I walked down the hall to my room, which he had kept as it was the day I went on the road again with the band and ended up in the penitentiary. My over-and-under, with the .22 magnum and .410 barrels, was propped in the corner, my clothes hung limply in the closet, the creases on the hangers stained with dust, and my double guitar case that held the Martin flattop and the dobro sat on top of the bed, with the gold-embossed inscription THE GREAT SPECKLED BIRD across the leather surface. I opened the case, which had cost me two hundred dollars to have custom-made in Dallas, and for a moment in the crinkled flash of the Confederate flag that lined the inside and the waxed shine off the guitars, I was back in the barroom with the scream of voices around me and the knife wet and shaking in my hand.
I stripped naked and dressed in a pair of khakis and a denim shirt and slipped on a pair of old loafers. I put everything from Angola inside the suit coat, tied the sleeves into a hard knot, and pushed it down in the wastebasket.
Downstairs, I found the bottle of Ancient Age that my father always kept under the drainboard. I poured a good drink into a tin cup and sipped it slowly while I looked out the window through the oak trees in the yard and at the sun starting to fade over the marsh. Purple rain clouds lay against the horizon, and shafts of sunlight cut like bands of crimson across the cypress tops. I had another drink, this time with water in the cup, and took a butcher knife and the bottle outside with me to the azalea bushes by the side of the house.

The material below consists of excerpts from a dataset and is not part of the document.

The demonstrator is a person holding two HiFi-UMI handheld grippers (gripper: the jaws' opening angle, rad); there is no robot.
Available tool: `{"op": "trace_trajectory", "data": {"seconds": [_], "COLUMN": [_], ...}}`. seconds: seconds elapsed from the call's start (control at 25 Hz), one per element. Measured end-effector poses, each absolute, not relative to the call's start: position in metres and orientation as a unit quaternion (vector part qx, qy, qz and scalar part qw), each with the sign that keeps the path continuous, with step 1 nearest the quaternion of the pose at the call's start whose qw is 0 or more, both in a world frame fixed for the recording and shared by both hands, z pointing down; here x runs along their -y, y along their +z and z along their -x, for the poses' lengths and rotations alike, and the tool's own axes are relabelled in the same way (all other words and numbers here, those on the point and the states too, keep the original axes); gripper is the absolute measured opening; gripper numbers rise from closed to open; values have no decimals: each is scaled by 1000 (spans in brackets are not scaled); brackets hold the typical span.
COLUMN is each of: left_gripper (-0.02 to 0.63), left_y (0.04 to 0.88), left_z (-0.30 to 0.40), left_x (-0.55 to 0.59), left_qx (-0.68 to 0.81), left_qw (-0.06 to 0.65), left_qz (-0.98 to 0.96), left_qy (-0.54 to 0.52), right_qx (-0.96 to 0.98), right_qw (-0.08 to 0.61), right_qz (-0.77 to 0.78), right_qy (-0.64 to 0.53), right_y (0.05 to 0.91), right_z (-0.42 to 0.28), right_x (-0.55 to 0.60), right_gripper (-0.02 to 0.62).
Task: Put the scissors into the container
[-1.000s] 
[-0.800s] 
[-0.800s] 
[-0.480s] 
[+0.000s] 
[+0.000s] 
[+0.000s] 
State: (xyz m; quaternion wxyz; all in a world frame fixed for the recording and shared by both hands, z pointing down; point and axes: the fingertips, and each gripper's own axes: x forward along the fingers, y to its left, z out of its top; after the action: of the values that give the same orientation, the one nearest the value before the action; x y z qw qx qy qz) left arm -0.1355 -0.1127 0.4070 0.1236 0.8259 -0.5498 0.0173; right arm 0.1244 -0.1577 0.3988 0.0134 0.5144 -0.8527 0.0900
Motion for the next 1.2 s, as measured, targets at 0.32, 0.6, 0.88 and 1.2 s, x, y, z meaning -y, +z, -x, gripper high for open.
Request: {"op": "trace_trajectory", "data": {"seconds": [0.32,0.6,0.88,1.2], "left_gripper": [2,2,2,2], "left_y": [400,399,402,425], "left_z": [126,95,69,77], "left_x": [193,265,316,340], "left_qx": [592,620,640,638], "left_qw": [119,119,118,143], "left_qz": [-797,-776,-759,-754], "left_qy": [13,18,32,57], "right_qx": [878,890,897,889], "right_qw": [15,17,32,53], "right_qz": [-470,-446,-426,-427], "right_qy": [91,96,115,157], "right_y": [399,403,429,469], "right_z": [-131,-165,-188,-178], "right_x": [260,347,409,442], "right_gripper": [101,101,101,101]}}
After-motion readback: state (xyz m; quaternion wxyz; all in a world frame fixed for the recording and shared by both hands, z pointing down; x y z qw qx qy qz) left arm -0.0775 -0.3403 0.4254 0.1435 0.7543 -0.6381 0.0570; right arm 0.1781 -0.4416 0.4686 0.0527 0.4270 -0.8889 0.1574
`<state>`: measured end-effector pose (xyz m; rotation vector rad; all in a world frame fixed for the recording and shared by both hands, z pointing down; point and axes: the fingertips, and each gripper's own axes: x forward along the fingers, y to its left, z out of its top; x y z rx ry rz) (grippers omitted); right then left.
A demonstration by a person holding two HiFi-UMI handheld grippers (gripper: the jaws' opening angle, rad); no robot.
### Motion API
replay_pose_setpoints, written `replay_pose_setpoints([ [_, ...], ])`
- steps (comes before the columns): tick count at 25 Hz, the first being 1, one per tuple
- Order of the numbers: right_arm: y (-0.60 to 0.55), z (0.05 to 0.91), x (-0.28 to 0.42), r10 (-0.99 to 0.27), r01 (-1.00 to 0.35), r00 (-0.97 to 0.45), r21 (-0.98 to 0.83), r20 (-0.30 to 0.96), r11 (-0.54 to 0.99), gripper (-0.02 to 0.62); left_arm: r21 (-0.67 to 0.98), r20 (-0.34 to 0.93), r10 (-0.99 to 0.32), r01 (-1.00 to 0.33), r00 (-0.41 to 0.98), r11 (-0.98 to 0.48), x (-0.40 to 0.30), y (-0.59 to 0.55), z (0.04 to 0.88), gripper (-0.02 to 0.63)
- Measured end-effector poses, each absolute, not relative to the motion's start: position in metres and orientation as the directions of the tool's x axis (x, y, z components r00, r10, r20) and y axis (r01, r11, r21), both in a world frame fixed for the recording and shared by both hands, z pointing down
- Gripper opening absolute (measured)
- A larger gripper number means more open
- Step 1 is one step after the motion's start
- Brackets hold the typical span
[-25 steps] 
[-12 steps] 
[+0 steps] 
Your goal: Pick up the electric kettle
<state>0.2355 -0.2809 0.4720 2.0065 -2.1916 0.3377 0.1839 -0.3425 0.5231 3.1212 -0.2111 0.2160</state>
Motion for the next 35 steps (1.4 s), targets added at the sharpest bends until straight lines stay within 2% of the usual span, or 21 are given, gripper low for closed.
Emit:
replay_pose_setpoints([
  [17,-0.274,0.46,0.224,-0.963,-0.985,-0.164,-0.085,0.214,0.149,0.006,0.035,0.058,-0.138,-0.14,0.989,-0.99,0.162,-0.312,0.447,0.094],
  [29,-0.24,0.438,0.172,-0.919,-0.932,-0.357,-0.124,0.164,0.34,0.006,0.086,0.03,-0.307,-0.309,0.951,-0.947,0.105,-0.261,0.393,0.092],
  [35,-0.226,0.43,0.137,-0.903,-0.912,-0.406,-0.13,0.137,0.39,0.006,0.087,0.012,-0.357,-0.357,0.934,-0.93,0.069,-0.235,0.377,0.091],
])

I snipped the knife through a dozen branches covered with red flowers and walked down the slope toward the graveyard. It was close to the bayou, and ten years before, we had had to put sacks of cement against the bank and push an old car body into the water to prevent the widening bend of current from eroding the iron fence at the graveyard’s edge. There were twenty-three graves in all, from the four generations of my family who were buried on the original land, and the oldest were raised brick-and-mortar crypts that were now cracked with weeds and covered with the scale of dead vines. The graves of my mother and sister were next to each other with a common headstone that was divided by a thin chiseled line. It was brutally simple in its words.
CLAIRE PARET AND FRAN
NOVEMBER 7, 1945
There was a tin can full of rusty water and dead stems on the grave, and I picked it up and threw it back in the trees, then laid the azaleas against the headstone in the half-light. It had been seventeen years, but I still had dreams about the fire and the moment when I raced around the back of the house and tried to break open the bolted door with my fists. Through the window I could see my mother’s face convulsed like an epileptic’s in the flames, the can of cleaning fluid still in her hand, while Fran stood with a halo of fire rising over her pinafore. Alcide, the Negro who worked for us, threw me backward off the porch and drove a pickax up to the helve into the door-jamb. But the wind blew the inside of the house into a furnace, and Fran plunged out of the flames, her clothes and hair dissolving and streaming away behind her.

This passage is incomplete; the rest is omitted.